Before the "DeFi Summer," DeFi also went through a similar phase. At that time, ETH was not widely used for lending or composability until lending protocols emerged. Once ETH became an acceptable collateral, liquidity grew rapidly. Tokenized stocks are likely to undergo a similar transformation: becoming collateralizable, tradable, and composable assets.
If the first growth curve represents spot trading volume, then the second growth curve will be driven by market activity spurred by capital efficiency and financial instruments.
Expected development directions include:
- Lending and credit based on tokenized stocks (e.g., Block Street)
- Shorting and hedging tools (inverse tokens, perpetual contracts, options, etc.)

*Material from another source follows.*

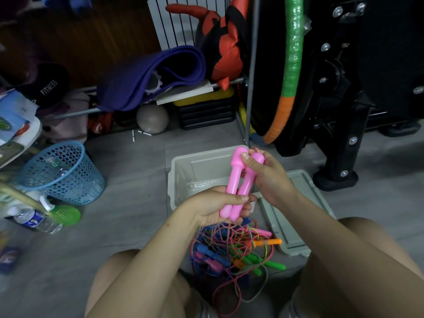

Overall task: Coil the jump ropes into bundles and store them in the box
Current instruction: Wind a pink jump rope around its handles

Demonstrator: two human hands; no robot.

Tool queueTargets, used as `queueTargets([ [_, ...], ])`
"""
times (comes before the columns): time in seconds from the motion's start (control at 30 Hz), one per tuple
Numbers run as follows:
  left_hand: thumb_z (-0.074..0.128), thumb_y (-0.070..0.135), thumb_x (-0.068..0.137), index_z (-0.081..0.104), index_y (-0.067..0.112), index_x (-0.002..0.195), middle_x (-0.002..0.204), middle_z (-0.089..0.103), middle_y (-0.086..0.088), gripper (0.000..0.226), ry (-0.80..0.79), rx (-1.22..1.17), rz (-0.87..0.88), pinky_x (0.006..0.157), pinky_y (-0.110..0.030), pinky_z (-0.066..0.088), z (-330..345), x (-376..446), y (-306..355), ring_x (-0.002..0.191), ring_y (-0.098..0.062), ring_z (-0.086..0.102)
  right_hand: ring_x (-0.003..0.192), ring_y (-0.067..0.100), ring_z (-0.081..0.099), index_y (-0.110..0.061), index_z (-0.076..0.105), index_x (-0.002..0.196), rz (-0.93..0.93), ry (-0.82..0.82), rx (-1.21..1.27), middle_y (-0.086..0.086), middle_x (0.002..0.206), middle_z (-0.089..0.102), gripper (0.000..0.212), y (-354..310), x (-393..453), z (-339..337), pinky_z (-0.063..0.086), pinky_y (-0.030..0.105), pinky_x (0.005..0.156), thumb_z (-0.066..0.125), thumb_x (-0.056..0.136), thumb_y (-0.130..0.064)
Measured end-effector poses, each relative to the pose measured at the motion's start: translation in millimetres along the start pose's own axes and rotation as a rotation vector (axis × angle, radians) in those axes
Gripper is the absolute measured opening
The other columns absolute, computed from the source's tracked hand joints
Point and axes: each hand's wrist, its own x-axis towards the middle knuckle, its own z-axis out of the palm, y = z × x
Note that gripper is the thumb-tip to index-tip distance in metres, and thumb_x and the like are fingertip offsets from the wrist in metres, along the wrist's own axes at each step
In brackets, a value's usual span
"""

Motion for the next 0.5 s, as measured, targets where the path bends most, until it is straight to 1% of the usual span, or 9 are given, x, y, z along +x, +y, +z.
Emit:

- Structured strategies and baskets/investment products that are interoperable across DeFi
Platforms that can provide an integrated on-chain experience—covering spot trading, shorting, leverage, and hedging, and making tokenized stocks available in lending, options, and stablecoin protocols—will have a competitive advantage.
Conclusion
Tokenizing U.S. stocks and ETFs is not just about moving Wall Street onto the chain; it is about bridging the gap between traditional capital markets and blockchain. From issuance (Ondo), multi-market access (Backed Finance), to unlocking liquidity (Block Street), the full-stack system of tokenized stocks is steadily taking shape. With the expansion of institutional participation and the maturation of trading infrastructure, composable, tradable, and collateralizable tokenized stocks are expected to evolve into one of the most influential and sustainably appreciating asset classes in the RWA market.